(EXERCISE DATA)
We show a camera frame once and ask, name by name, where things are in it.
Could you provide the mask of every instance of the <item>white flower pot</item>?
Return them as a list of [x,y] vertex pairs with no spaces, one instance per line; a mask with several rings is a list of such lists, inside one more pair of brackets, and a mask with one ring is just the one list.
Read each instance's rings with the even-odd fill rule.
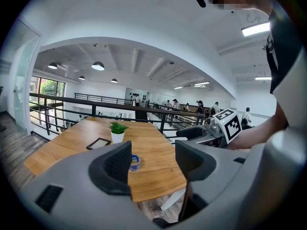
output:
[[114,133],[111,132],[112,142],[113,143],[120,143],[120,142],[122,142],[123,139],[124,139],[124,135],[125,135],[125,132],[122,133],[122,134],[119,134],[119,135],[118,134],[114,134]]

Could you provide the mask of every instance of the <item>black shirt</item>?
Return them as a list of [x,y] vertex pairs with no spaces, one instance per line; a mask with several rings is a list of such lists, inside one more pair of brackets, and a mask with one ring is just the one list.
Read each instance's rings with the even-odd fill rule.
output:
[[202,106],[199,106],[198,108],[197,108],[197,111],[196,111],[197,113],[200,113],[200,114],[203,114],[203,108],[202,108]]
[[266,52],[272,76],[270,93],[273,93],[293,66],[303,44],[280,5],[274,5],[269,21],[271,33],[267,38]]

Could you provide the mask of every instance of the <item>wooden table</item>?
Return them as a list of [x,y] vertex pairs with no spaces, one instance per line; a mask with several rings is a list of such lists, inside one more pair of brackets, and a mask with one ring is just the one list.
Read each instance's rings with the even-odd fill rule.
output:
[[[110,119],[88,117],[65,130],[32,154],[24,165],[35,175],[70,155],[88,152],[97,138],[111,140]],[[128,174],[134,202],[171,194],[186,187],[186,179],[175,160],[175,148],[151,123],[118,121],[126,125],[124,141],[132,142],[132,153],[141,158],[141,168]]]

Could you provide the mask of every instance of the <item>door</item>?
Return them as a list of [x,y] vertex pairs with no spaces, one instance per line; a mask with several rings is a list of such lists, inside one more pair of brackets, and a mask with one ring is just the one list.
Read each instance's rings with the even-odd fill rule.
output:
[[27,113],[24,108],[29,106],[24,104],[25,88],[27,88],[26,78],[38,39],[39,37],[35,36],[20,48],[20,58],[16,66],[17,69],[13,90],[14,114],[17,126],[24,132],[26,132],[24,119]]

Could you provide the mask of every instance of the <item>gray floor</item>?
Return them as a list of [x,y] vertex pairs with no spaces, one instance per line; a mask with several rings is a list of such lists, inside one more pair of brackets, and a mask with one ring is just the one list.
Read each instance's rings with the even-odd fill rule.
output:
(End EXERCISE DATA)
• WORK INSTRUCTION
Repeat the entries word for word and skip the pictures.

• SOLUTION TO THE PROBLEM
We show a camera frame once and ask, name by name, where things are in it.
Could you provide the mask of every instance of the <item>white flower pot</item>?
Return them as a list of [x,y] vertex pairs with no spaces, one instance per line; a mask with several rings is a list of such lists, inside one more pair of brackets, and a mask with one ring is just the one list.
Read each instance's rings with the even-odd fill rule.
output:
[[114,133],[111,132],[112,142],[113,143],[120,143],[120,142],[122,142],[123,139],[124,139],[124,135],[125,135],[125,132],[122,133],[122,134],[119,134],[119,135],[118,134],[114,134]]

Could you provide the mask of every instance of the <item>black shirt</item>?
Return them as a list of [x,y] vertex pairs with no spaces, one instance per line; a mask with several rings is a list of such lists, inside one more pair of brackets, and a mask with one ring is just the one list.
Read each instance's rings with the even-odd fill rule.
output:
[[202,106],[199,106],[198,108],[197,108],[197,111],[196,111],[197,113],[200,113],[200,114],[203,114],[203,108],[202,108]]
[[266,52],[272,76],[270,93],[273,93],[293,66],[303,44],[280,5],[274,5],[269,21],[271,33],[267,38]]

Could you provide the mask of every instance of the <item>wooden table</item>?
Return them as a list of [x,y] vertex pairs with no spaces, one instance per line; a mask with several rings is a list of such lists, inside one more pair of brackets, and a mask with one ring is just the one list.
Read each instance's rings with the even-odd fill rule.
output:
[[[110,119],[88,117],[65,130],[32,154],[24,165],[35,175],[70,155],[88,152],[97,138],[111,140]],[[128,174],[134,202],[171,194],[186,187],[186,179],[175,160],[175,148],[151,123],[118,121],[126,125],[124,141],[132,142],[132,153],[141,158],[141,168]]]

Could you provide the mask of every instance of the <item>door</item>?
Return them as a list of [x,y] vertex pairs with no spaces, one instance per line; a mask with several rings is a list of such lists, inside one more pair of brackets, and a mask with one ring is just the one list.
Read each instance's rings with the even-odd fill rule.
output:
[[27,113],[24,108],[29,106],[24,104],[25,88],[27,88],[26,78],[38,39],[39,37],[35,36],[20,48],[20,58],[16,66],[17,69],[13,90],[14,114],[17,126],[24,132],[26,132],[24,119]]

Could you provide the mask of every instance of the <item>gray floor</item>?
Return them as a list of [x,y] vertex pairs with no spaces, one instance per line; a mask with several rings is a list of such lists, inside one more pair of brackets, and a mask with one ring is just the one list.
Read each instance's rings with the even-odd fill rule.
output:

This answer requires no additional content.